Türkiye başta olmak üzere İslam ülkeleri üzerinde oynanan oyunlar hiç bitmeyecek. Bu oyun ve saldırıların dozajı ile hedef ülkelerin ara ara değişiklik arz etmesi ‘İslam ülkeleri hedeften çıkarıldı` anlamını taşımayacaktır.
Bir aralar Afganistan gibi ülkeler hedefteki birincil ülkeler iken, bunun bir süre sonrası Çeçenistan, Irak ve en son Suriye olarak hedefteki ülkelerin yer değiştirmesi canı yananların kaderinde bir değişiklik olduğu anlamına gelmedi, gelmiyor.
Her bir ülkenin yoğunluklu çatışma alanı olarak seçilmesi ve bunun üzerinden katliamların gerçekleştirilmesi, asırlar boyu iz bırakacak operasyonlar olup öyle ateş sönünce hemen sevinebileceğimiz bir sonuç bırakmıyor.
Afganistan, Cezayir, Irak, Suriye vs. yerlerde milyonlarca insan katledildi. Bu ülkelerin alt-üst kaynakları, mamur şehirleri, medrese ve mektepleri yerle bir edildi. Umutlar başka bahara değil tamamen umutsuzluğa tebdil edildi.
Yıllar önce ülkelerinden göç etmek durumunda kalıp da buralara gelen insanların hayatlarından, hayata bakışlarından, umut(suzluk)larından bunu gayet açık görebiliriz.
Evet, belki onlarca yakınını, komşusunu, sevdiğini kaybettikten sonra can havliyle nesi varsa geride bırakıp da kaçanların umutları…
Nasıl ki operasyon yapılan ülkeler ara ara değişiyorsa İslam dünyasını kan gölüne çevirip viraneye dönüştürenlerin de bu görevi ara ara devrettiklerini gördük.
Bir dönem İngilizlerin işledikleri cürmü vardiya şeklinde Fransızlar yaptı. Amerikalıların aldığı görevi kimi zamanlar Rusların üstlendiğine şahit olundu.
Bu devirler ve değişiklikler neticesinde katliamın dozajı ve seviyesi maalesef hiç düşmedi. Her geleni, zalimlikte bir öncekiyle yarışırcasına gaddarca saldırdı.
Bu katliamlar ve saldırılar sonucu yaşanan göçler, zalim despotları memnun etmedi.
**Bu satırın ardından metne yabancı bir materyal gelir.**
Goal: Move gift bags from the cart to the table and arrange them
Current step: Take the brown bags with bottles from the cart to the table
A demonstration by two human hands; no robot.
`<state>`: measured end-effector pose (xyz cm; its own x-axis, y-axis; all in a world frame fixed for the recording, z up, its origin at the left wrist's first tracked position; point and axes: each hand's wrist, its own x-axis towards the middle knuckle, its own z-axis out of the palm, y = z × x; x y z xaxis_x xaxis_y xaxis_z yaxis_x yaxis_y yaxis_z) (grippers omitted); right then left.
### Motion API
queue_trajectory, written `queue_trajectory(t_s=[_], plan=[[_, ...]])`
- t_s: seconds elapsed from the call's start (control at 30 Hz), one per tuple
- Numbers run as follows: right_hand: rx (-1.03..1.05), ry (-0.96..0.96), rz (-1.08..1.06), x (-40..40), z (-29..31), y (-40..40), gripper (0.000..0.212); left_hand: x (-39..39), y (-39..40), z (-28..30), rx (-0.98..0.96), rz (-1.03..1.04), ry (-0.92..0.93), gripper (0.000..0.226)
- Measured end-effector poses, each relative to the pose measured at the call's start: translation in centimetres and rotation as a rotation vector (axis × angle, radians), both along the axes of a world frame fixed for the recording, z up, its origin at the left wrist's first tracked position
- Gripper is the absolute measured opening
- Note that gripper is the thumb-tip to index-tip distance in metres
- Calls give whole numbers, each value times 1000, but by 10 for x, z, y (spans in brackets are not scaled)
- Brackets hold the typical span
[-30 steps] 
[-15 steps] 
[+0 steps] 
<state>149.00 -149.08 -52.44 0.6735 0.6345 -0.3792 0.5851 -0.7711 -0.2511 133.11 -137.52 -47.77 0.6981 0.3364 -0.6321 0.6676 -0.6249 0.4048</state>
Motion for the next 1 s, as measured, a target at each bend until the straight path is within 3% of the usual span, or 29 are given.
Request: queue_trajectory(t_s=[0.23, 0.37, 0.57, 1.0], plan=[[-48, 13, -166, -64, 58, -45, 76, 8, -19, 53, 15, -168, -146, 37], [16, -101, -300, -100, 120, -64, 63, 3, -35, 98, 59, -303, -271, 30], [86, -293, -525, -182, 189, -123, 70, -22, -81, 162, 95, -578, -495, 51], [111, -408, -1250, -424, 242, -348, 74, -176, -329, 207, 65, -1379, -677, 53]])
Başka bir İslam ülkesine gitmek durumunda kalanlar takip edilmek suretiyle istihbarat elemanları, kiralık katiller veya kukla rejimler marifetiyle ortadan kaldırılmaya çalışıldı veya kaldırıldı.
Kimi zamanlar istihbarat ağlarına takılan kişilikler üzerinden aynı kökten/etnikten olanların da rahat yüzü görmeleri engellendi. Suça karışan bir Uygur için Uygurlar, suç işleyen bir Çeçen için de Çeçenler mağdur oldu…
Anlayacağınız ülkelerimize yaptıkları müdahalelerin sonuçları çok değişik ve ağır oldu; içimizdeki fitnelerin fitilini de ateşledi. Değişik mezhebi ve etnik unsurların da kalkışmalarına ve zayiat verdirmelerine kaynaklık etti.
Ve Türkiye;
Türkiye`yi, bütün bu atlatılan kalkışmalar ve müdahaleye zemin hazırlama noktasına getirme girişimlerinden sonra rahat bırakacaklarını düşünüyorsak çok safmışız demektir.
Ülke her geçen gün yeni bir hamle ve yeni bir sorti ile karşı karşıya. 15 Temmuz darbe girişiminden sonra durduk yerde doların artış göstermesi, iç iflas ve buna bağlı olarak iç kriz üzerinden isyan hedeflenmektedir.
Müslüman bir ülke olan Türkiye`nin huzuru bozulsun diye emperyalist zalim güçlerin yapamayacağı hiçbir şey yoktur. Emelleri doğrultusunda her yolu deneyeceklerdir.
Emperyal güçler arasında esasta bir ayırıma da gitmemek gerekmektedir. Stratejik ilişkilerin ‘dostluk` şeklinde değerlendirilmesi ve buna bağlı olarak karşı tarafa bütün iç meselelerimize ve sırlarımıza vukufiyet sağlanmasına sebep olacak adımlar atılmasından kaçınılması gerekmektedir.
Dün dost bildiklerimizle ilgili bugün konuştuklarımız, bugün dost bildiklerimiz için bir usul ve ders mesabesinde olsun. Hangi zalimin, oklarını hangi fırsatta bize doğrultacağını belki şimdi kestiremeyebiliriz, ancak potansiyel hedefleri olduğumuzu hiçbir zaman unutmamalıyız.